Given that it already has agreements with big luxury brands, JD.com could win as brands may want to invest less in Alibaba and more in other platforms over the next year. But Pinduoduo is an interesting choice for Chung. Five-year-old US-listed Pinduoduo is a social e-commerce platform rated higher than HSBC, Uber, or Sony (and twice as much as Baidu), with the stated goal of becoming “a combination of Costco” and Disneyland . “Pinduoduo fueled its explosive user and sales growth initially with a laser-sharp focus on price-sensitive consumers in suburban cities, who allegedly have more free time and a strong demand for social commerce and shoppable entertainment.

Unlike Tmall and JD.com, which spent years cultivating relationships with reluctant luxury brands before gradually getting them on board, Pinduoduo has no official partnerships with any luxury brand or group. And the company’s audacious way of doing business is likely to rub some in the wrong direction, especially those that would rather destroy unsold goods than reduce them. So while Pinduoduo could benefit from more spending on cheaper items from consumers in lower cities, it may not see interest from more premium brands.

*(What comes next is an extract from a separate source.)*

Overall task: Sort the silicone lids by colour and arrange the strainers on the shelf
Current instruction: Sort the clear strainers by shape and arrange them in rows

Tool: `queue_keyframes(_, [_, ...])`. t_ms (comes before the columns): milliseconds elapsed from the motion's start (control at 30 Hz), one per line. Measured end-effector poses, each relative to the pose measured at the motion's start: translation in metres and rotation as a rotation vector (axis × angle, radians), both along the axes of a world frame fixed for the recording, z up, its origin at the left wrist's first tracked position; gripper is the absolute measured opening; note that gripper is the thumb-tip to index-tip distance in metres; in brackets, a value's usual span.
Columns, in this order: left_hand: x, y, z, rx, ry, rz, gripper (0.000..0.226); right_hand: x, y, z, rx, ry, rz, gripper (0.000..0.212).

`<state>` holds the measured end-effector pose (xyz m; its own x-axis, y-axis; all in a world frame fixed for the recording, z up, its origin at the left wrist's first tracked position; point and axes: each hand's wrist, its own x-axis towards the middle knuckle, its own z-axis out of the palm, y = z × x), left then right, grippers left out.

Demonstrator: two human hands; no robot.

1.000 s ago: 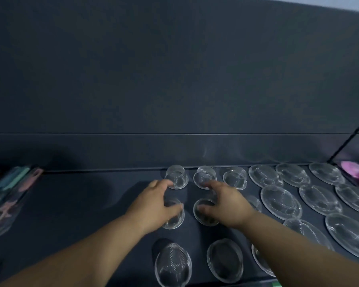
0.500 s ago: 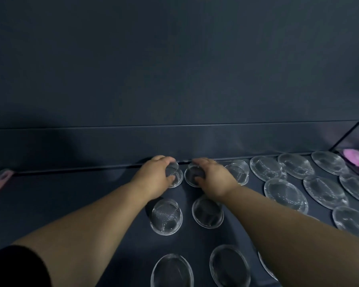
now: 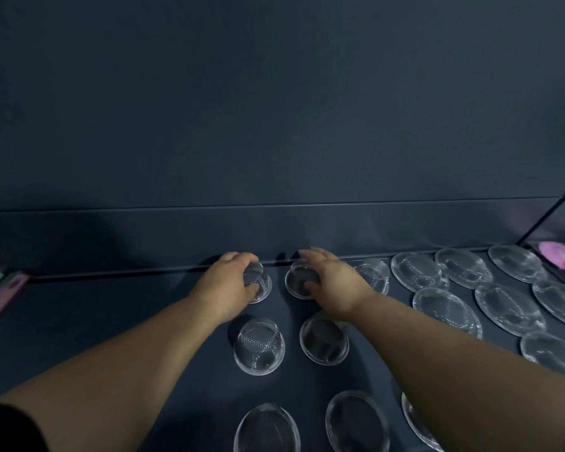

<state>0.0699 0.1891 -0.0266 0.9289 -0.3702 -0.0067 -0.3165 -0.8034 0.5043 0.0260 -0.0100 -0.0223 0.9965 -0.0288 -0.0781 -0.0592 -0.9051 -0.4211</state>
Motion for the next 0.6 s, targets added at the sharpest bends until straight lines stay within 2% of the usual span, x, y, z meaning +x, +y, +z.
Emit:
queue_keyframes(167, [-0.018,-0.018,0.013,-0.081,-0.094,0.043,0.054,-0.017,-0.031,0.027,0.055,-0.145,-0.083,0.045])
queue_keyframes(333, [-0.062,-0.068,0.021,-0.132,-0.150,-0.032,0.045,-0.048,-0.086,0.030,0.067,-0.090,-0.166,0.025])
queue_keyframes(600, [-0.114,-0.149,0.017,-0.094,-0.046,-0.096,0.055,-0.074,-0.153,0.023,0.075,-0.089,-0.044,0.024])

Ultimately, we have to wait and see if a growing platform like Pinduoduo can grab the attention of more luxury brands or if those brands stick to the status quo and continue doing business with Alibaba across their ecosystem. Or maybe they will invest more in platforms with strong ecommerce growth potential like Bilibili (which in 2020 benefited from the diversification of content commerce between luxury auto makers and beauty brands).

But just a touch of antitrust investigation against a powerful company like Alibaba is sending shock waves across China’s tech industry. And for any luxury brand that has invested heavily in e-commerce and online marketing in China, what happens in the next few weeks will have a big impact on their planning for the year ahead.